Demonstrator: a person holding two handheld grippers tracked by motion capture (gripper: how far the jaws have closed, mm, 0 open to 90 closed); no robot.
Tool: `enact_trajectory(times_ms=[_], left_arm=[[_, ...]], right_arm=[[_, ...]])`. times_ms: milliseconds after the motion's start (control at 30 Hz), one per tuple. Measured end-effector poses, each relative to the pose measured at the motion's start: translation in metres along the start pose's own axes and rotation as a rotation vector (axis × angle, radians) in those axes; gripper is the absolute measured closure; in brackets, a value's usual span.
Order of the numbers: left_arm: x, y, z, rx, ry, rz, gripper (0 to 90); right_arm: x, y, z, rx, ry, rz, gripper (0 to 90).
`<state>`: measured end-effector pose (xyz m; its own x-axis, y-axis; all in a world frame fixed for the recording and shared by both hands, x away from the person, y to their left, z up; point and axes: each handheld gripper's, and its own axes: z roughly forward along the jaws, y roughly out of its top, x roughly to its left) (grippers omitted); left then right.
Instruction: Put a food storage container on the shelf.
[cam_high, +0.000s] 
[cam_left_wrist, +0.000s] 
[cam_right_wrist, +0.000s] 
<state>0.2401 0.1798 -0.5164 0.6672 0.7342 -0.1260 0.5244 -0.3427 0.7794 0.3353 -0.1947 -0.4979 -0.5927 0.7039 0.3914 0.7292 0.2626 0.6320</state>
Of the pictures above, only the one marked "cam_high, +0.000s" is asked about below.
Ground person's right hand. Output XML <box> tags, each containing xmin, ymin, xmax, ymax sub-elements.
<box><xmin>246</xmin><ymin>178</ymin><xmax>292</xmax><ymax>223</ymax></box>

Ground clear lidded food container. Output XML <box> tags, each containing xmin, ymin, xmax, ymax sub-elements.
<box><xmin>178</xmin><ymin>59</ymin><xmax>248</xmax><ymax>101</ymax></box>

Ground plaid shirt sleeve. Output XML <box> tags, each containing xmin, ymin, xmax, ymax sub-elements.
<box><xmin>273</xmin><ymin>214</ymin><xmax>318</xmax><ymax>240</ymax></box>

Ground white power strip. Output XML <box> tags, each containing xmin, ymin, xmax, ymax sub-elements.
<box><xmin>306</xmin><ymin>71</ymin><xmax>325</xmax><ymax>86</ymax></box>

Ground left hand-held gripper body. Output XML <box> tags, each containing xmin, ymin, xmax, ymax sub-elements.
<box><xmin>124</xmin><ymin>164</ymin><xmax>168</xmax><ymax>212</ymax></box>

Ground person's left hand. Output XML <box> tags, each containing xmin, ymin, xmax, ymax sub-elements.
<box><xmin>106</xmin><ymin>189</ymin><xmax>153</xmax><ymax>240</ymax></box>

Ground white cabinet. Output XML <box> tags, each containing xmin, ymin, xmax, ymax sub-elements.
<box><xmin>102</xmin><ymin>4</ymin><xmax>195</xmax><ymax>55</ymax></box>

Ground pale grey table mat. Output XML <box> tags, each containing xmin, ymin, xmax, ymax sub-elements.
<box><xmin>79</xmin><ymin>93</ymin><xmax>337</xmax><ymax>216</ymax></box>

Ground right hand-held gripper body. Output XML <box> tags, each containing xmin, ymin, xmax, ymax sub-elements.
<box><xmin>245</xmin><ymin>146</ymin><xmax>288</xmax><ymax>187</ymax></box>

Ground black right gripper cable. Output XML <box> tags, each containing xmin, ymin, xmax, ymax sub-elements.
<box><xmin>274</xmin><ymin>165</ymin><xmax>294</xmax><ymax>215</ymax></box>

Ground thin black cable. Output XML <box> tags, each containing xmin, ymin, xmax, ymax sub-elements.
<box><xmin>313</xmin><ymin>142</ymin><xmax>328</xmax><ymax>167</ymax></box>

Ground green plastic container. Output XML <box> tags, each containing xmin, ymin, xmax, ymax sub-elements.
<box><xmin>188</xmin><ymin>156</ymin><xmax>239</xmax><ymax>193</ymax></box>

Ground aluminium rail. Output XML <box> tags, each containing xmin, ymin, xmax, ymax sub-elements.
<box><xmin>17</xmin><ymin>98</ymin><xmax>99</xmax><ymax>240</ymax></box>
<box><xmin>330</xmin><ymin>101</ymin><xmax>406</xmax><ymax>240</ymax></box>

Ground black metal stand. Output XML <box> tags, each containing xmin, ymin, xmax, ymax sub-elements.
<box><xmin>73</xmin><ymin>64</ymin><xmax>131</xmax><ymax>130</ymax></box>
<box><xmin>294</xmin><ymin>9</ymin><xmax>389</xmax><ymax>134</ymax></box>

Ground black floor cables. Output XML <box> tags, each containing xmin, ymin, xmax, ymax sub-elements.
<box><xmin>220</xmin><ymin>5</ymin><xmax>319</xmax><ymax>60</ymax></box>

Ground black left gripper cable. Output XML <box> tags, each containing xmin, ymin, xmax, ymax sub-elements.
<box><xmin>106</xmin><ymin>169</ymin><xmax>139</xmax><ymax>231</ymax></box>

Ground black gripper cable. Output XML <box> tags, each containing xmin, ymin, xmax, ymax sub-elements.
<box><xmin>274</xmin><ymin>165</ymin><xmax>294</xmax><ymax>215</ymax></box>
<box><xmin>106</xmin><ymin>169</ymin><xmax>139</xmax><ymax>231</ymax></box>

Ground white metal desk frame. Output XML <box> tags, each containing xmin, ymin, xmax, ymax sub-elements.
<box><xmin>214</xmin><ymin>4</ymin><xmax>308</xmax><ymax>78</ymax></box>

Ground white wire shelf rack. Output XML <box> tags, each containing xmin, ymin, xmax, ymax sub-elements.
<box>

_ _ _ _ _

Task description: The answer must consist of every line from the data that contains the word "body".

Task answer:
Ground left hand-held gripper body. Output XML <box> tags, each containing xmin, ymin, xmax, ymax sub-elements.
Ground right hand-held gripper body. Output XML <box> tags, each containing xmin, ymin, xmax, ymax sub-elements.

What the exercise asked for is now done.